After the medical and anthropometric evaluations, 4 meal replacements enriched with soy protein were provided to all participants to be consumed during the following 2 days to evaluate tolerance to the high protein meal replacement. At the end of the evaluation of tolerance, no participant turned out to be intolerant to the meal replacement. Each clinic supervisor enrolled participants, and the study coordinator conducted the randomization sequencing and assigned participants to interventions. Randomization was achieved using a list of random numbers in Excel.
Diets and Intervention
After being randomly assigned to one of two groups, the control group was allocated to receive a diet regimen with a standard protein content (standard protein diet (SPD); providing 0.8 g/kg body weight/day), and the intervention group was allocated to receive a diet regimen with a higher protein content (higher protein diet (HPD); providing 1.34 g/kg body weight/day). The diet regimens had an equal amount of calories in both groups and a caloric restriction of 500 kcal less than the resting metabolic rate based on the Harris-Benedict predictive formula [18]. The composition of the diet regimen was estimated in order to ensure adequate intakes of carbohydrates and fat recommended by the US Institute of Medicine according to age and gender [19]. After randomization (week 0), participants in both groups received specific diet instructions. Each month, sample menus were provided that contained 15 different meal options (i.e., a 5-day cycle of 3 meal options and 2 snacks per day).

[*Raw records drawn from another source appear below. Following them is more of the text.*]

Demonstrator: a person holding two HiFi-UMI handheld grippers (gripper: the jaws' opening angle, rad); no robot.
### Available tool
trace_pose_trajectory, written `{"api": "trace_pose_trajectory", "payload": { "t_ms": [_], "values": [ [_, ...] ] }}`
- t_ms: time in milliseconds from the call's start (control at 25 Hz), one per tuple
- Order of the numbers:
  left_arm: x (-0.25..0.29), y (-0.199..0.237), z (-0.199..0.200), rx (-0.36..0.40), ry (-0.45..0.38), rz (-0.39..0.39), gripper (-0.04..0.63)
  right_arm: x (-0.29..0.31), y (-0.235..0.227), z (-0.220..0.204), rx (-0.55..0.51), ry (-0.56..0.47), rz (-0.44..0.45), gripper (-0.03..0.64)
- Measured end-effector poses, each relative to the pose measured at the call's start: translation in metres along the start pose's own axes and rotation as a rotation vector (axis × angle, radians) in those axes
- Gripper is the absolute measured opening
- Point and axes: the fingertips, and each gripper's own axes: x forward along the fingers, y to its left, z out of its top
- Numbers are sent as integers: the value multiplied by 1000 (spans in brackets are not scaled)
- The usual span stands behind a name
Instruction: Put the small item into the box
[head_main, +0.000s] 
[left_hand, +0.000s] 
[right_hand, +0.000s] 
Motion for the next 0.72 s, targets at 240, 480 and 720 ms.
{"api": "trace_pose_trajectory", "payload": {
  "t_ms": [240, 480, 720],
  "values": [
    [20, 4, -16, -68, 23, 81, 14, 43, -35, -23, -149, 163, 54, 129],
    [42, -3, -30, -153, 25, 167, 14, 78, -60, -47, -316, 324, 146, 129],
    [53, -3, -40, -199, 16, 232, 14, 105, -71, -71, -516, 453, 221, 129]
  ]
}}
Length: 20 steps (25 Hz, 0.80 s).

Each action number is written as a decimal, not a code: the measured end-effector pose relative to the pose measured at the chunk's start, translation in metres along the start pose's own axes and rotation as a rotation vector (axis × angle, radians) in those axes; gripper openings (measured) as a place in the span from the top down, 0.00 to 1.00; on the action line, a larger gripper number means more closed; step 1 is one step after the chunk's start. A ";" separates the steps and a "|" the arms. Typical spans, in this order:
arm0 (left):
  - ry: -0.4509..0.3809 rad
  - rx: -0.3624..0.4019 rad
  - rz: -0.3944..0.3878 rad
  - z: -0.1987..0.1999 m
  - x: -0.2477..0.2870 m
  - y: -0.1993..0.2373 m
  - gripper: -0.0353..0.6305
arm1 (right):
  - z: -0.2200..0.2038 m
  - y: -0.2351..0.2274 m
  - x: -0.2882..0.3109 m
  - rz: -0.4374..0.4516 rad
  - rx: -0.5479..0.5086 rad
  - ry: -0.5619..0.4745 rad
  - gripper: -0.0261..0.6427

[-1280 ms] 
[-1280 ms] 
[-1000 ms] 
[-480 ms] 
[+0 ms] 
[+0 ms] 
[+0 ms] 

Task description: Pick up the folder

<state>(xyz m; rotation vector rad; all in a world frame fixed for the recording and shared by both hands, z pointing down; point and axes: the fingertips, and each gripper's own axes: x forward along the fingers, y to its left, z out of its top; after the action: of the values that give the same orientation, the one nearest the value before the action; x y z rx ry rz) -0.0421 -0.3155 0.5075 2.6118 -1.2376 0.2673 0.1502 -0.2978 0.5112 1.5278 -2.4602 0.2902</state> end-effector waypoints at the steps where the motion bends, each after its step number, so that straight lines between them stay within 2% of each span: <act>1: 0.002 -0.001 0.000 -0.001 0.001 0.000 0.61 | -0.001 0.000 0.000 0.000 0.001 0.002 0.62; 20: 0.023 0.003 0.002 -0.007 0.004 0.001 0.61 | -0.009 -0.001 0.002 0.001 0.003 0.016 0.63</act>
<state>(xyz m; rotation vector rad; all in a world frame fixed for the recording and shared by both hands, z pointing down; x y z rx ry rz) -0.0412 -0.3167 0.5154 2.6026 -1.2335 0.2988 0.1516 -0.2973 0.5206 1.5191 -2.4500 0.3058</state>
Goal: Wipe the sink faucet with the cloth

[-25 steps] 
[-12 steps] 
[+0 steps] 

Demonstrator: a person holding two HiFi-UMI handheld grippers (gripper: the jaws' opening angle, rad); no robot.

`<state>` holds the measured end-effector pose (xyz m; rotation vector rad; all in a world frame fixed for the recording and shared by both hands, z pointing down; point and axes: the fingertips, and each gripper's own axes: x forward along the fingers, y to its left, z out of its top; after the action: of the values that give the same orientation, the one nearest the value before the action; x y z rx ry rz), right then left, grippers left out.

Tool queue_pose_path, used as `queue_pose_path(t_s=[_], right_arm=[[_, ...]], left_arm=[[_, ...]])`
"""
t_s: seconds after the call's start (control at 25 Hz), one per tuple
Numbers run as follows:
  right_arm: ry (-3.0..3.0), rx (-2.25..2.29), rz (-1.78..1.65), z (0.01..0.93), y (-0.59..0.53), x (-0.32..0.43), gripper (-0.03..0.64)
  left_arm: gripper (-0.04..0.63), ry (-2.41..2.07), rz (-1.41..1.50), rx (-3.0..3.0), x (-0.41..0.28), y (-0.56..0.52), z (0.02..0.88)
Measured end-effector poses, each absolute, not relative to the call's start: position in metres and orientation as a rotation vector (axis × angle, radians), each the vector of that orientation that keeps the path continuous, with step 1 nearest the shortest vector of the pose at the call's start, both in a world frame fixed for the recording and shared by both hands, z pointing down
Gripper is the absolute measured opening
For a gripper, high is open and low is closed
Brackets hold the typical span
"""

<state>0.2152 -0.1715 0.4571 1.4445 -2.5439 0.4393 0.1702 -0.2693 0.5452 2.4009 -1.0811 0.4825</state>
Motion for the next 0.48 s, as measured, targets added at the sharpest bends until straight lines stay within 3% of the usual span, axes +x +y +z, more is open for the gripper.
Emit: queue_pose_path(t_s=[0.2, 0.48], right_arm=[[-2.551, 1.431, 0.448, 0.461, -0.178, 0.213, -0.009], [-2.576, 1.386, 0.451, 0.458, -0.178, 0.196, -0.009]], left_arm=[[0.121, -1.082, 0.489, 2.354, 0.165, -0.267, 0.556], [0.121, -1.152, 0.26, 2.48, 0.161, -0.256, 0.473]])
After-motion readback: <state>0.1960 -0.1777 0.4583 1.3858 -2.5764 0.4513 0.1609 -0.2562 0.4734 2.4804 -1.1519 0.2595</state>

For the intervention group (HPD), meal replacements (as shakes) and protein bars (as snacks) made with soy protein were provided to participants monthly, along with individualized menus, which allowed for a more accurate provision of the total amount of protein consumed daily. For the control group (SPD), also monthly menus were provided that included conventional foods like chicken, fish, yogurt, cheese, beans, fruits, and vegetables in season.
Both groups received instructions for diet and exercise (e.g., walking, biking, or jogging at least 30 min/day, 5 days per week). The overall study design is shown in figure 1.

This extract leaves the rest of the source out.